■ HOW TO COMPLETE THIS TASK:
Output the lines of the records below exactly, beginning at their first line and ending at the line with "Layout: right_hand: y"; include no pictures.

:: INPUT DATA ::

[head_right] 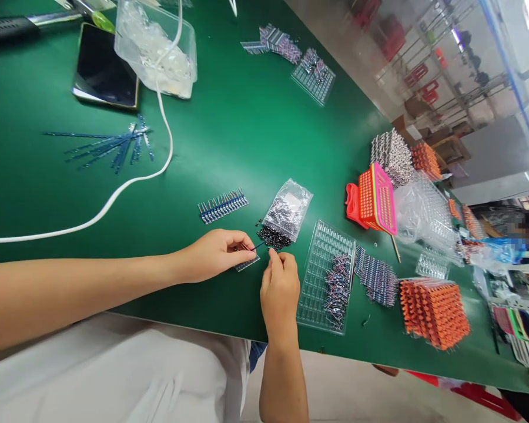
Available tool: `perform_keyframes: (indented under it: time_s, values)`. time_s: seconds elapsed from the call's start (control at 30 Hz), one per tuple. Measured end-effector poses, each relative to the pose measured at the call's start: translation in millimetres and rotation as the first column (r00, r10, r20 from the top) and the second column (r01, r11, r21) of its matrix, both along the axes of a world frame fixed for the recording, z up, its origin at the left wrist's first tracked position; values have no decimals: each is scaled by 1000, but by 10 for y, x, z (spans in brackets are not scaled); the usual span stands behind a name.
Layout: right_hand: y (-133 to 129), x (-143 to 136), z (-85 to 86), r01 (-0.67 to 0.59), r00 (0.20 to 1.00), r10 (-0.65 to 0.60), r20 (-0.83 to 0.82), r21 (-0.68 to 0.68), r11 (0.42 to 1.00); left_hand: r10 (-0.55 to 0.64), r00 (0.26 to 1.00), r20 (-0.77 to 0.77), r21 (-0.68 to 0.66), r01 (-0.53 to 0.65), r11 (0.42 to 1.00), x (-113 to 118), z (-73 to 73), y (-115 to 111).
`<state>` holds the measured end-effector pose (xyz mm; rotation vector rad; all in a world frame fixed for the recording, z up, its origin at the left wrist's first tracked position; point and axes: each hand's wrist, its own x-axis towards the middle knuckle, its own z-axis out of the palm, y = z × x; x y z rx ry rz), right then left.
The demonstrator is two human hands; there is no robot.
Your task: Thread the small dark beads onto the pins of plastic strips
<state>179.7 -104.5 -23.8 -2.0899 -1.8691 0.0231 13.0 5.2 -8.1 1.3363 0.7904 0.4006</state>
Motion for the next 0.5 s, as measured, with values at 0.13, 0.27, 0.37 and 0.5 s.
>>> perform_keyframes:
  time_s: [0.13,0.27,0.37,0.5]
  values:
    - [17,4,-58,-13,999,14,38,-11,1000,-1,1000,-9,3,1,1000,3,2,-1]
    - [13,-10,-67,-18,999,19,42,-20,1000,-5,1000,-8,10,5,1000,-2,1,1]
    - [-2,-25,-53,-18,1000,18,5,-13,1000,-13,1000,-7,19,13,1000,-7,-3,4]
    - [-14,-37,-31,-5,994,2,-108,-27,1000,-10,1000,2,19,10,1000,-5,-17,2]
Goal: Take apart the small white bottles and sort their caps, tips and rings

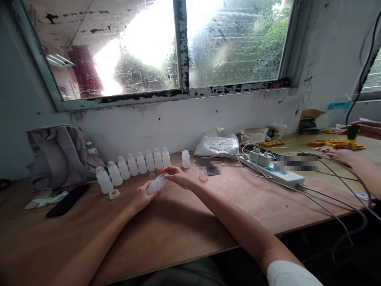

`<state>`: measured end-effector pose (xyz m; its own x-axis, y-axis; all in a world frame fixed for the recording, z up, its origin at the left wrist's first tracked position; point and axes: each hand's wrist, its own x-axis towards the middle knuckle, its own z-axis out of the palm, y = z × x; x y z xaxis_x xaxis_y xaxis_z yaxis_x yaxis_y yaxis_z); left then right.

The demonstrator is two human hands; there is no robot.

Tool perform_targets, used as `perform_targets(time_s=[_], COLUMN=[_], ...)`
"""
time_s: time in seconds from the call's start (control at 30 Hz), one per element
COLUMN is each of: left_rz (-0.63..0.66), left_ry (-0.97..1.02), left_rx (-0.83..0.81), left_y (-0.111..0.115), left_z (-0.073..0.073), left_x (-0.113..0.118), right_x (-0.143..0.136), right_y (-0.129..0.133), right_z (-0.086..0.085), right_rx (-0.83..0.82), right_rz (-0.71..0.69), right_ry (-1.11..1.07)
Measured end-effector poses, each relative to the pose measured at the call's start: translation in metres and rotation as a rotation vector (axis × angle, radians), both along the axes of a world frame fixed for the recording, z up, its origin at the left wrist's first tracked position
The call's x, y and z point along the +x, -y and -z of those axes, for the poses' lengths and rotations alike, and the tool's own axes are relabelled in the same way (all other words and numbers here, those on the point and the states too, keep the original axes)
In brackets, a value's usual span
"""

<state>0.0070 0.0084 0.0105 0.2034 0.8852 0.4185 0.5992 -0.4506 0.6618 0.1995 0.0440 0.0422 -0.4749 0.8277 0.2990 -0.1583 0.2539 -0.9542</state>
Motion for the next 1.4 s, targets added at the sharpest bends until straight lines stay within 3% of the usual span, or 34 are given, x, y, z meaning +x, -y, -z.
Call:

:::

■ COMPLETED TASK:
[head_right] 
Available tool: `perform_keyframes: (indented under it: time_s, values)`. time_s: seconds elapsed from the call's start (control at 30 Hz), one per tuple. Measured end-effector poses, each relative to the pose measured at the call's start: translation in millimetres and rotation as the first column (r00, r10, r20 from the top) and the second column (r01, r11, r21) of its matrix, both along the axes of a world frame fixed for the recording, z up, its origin at the left wrist's first tracked position; values have no decimals: each is scaled by 1000, but by 10 for y, x, z (spans in brackets are not scaled); the usual span stands behind a name.
Layout: right_hand: y (-133 to 129), x (-143 to 136), z (-85 to 86), r01 (-0.67 to 0.59), r00 (0.20 to 1.00), r10 (-0.65 to 0.60), r20 (-0.83 to 0.82), r21 (-0.68 to 0.68), r11 (0.42 to 1.00); left_hand: r10 (-0.55 to 0.64), r00 (0.26 to 1.00), r20 (-0.77 to 0.77), r21 (-0.68 to 0.66), r01 (-0.53 to 0.65), r11 (0.42 to 1.00), x (-113 to 118), z (-73 to 73), y (-115 to 111).

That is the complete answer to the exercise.